━━ PROVIDED INFORMATION ━━

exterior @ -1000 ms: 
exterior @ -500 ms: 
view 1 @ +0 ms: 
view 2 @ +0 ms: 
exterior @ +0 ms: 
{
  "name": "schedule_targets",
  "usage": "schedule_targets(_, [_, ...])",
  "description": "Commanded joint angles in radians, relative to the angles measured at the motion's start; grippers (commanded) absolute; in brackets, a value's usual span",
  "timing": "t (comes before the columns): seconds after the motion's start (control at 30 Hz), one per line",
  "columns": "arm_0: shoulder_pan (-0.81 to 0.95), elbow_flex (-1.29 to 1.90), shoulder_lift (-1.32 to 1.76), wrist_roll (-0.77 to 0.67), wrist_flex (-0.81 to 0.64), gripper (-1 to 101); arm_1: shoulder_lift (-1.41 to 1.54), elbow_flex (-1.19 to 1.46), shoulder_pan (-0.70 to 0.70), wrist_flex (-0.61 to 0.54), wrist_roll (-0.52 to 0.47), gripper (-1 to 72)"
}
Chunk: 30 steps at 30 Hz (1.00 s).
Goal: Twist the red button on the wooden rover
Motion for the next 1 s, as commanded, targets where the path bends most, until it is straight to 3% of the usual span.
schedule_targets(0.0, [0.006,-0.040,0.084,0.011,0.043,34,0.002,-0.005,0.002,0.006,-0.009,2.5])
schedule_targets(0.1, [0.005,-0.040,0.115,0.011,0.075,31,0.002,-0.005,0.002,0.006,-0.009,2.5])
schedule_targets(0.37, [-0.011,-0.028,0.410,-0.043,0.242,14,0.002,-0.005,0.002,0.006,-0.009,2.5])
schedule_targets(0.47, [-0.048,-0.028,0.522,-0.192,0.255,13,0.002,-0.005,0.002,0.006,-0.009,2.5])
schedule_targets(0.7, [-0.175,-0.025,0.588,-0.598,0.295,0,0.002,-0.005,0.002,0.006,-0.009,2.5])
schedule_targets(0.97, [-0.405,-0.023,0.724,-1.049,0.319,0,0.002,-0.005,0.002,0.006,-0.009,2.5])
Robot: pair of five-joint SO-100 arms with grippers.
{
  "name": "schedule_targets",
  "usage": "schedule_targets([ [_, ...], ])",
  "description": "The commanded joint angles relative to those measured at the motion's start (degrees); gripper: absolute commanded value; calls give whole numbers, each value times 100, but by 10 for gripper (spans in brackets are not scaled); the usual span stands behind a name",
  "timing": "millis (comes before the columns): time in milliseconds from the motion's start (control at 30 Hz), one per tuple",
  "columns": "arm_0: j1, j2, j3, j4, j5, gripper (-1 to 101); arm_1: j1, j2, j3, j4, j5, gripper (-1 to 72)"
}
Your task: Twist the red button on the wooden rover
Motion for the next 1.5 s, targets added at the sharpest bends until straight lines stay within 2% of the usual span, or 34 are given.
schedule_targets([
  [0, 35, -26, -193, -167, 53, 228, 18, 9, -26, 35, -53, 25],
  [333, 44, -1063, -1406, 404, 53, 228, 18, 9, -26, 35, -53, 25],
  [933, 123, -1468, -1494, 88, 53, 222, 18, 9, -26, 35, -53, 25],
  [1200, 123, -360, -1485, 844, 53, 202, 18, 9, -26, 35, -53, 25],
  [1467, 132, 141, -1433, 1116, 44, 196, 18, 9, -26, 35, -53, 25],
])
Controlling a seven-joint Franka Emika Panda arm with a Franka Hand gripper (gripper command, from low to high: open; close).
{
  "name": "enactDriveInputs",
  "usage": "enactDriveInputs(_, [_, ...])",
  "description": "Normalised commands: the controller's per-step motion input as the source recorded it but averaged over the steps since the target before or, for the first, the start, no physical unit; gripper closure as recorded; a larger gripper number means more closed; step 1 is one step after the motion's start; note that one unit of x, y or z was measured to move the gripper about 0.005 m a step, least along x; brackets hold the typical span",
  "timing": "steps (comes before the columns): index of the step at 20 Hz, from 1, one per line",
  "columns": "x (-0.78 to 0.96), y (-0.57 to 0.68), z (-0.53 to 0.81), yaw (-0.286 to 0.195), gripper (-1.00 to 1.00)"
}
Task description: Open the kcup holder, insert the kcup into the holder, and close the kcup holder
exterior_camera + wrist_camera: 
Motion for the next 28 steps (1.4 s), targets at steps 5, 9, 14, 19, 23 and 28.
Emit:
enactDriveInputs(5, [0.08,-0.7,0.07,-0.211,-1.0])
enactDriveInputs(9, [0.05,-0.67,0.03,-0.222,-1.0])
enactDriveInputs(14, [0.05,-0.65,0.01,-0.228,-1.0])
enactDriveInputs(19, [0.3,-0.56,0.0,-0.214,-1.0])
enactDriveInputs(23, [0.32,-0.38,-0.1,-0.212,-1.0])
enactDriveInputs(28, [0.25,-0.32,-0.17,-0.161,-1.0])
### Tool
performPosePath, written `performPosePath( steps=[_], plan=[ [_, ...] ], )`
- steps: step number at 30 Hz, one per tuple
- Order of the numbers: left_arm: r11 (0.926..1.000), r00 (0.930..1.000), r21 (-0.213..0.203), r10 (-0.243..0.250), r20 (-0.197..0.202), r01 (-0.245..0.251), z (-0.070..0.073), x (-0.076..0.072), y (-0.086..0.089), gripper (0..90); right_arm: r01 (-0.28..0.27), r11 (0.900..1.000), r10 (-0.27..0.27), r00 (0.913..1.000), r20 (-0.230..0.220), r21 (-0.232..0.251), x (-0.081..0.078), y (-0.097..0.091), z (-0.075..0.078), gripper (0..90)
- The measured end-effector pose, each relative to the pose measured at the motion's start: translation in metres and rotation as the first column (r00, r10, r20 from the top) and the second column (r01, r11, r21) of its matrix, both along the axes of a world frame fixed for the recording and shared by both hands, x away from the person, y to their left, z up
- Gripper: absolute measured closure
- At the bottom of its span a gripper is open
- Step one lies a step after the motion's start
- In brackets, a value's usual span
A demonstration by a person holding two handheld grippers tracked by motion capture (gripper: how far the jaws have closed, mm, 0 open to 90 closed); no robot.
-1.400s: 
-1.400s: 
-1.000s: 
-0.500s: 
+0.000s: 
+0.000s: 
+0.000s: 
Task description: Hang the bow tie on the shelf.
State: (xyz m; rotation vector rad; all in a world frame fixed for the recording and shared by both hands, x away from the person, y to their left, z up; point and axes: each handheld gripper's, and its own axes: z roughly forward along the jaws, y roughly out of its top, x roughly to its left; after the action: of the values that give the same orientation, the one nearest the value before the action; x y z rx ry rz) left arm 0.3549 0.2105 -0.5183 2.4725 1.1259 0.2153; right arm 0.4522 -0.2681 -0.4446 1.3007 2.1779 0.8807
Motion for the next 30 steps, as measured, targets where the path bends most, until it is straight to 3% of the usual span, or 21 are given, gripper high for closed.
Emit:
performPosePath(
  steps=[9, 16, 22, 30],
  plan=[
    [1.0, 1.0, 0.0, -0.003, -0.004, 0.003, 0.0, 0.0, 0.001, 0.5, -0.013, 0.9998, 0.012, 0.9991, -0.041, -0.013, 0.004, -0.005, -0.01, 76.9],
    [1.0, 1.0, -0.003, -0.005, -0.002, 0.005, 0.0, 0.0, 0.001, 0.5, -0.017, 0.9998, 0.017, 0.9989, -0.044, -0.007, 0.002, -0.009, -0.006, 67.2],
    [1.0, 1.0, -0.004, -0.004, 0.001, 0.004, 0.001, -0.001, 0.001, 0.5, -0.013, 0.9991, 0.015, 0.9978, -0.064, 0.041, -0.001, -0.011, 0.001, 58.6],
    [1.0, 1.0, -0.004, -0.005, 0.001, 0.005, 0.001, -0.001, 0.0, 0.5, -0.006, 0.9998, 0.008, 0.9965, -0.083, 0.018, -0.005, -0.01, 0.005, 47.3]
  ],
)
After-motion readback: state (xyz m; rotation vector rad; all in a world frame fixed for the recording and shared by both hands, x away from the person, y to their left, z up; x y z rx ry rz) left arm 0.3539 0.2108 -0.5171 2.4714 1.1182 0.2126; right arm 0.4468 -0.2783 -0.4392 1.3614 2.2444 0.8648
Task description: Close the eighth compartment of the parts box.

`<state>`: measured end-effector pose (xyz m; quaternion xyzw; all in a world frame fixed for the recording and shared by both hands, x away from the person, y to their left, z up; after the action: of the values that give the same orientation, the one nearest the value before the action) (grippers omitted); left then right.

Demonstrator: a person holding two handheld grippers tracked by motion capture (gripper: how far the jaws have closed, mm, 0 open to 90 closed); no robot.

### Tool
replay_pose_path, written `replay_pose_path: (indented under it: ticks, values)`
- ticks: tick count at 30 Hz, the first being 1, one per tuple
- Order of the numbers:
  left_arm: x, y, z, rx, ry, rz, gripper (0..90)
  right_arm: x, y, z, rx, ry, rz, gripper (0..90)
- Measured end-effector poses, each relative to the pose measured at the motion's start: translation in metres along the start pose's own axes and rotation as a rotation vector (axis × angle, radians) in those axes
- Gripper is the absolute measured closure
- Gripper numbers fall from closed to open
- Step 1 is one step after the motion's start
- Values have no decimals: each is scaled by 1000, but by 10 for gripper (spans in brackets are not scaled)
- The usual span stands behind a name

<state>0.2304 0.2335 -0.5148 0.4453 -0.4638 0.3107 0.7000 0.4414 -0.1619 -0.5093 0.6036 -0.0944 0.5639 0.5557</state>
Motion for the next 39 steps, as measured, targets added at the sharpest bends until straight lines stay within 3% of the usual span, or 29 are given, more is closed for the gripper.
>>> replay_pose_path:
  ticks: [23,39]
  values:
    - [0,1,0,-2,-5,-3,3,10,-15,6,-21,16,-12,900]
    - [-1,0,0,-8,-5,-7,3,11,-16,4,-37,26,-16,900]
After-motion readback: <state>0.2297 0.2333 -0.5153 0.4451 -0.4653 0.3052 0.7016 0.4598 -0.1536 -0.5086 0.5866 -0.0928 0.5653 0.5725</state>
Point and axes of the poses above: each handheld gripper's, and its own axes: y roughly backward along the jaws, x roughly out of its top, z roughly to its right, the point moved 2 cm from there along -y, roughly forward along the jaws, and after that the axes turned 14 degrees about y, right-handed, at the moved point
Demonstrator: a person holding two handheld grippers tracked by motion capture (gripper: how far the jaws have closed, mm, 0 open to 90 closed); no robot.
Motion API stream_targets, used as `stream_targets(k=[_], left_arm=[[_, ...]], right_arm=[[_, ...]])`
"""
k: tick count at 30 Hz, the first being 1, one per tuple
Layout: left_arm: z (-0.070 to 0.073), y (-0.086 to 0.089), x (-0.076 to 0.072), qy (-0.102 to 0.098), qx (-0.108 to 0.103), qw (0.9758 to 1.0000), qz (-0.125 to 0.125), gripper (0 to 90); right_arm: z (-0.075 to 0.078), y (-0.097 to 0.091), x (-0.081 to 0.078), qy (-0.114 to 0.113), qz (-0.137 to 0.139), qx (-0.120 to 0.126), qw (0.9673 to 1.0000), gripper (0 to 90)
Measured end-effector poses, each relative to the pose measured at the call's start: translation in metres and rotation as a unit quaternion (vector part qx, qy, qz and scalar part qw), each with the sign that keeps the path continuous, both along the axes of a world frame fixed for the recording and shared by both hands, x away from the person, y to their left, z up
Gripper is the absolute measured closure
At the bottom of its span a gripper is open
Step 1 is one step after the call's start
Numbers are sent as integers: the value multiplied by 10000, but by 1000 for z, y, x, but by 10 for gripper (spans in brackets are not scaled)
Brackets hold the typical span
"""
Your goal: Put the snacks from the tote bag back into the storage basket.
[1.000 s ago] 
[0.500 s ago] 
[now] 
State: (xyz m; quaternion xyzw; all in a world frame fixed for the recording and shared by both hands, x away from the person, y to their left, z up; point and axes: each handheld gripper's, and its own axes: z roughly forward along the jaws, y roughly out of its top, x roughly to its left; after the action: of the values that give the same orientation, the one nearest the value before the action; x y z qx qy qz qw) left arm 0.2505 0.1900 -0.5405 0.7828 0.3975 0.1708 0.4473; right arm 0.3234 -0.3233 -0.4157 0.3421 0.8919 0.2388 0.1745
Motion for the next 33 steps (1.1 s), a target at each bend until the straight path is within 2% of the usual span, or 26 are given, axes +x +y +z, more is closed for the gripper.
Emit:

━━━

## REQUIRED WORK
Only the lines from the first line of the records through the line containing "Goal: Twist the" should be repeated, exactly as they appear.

## TASK SOLUTION
exterior @ -1000 ms: 
exterior @ -500 ms: 
view 1 @ +0 ms: 
view 2 @ +0 ms: 
exterior @ +0 ms: 
{
  "name": "schedule_targets",
  "usage": "schedule_targets(_, [_, ...])",
  "description": "Commanded joint angles in radians, relative to the angles measured at the motion's start; grippers (commanded) absolute; in brackets, a value's usual span",
  "timing": "t (comes before the columns): seconds after the motion's start (control at 30 Hz), one per line",
  "columns": "arm_0: shoulder_pan (-0.81 to 0.95), elbow_flex (-1.29 to 1.90), shoulder_lift (-1.32 to 1.76), wrist_roll (-0.77 to 0.67), wrist_flex (-0.81 to 0.64), gripper (-1 to 101); arm_1: shoulder_lift (-1.41 to 1.54), elbow_flex (-1.19 to 1.46), shoulder_pan (-0.70 to 0.70), wrist_flex (-0.61 to 0.54), wrist_roll (-0.52 to 0.47), gripper (-1 to 72)"
}
Chunk: 30 steps at 30 Hz (1.00 s).
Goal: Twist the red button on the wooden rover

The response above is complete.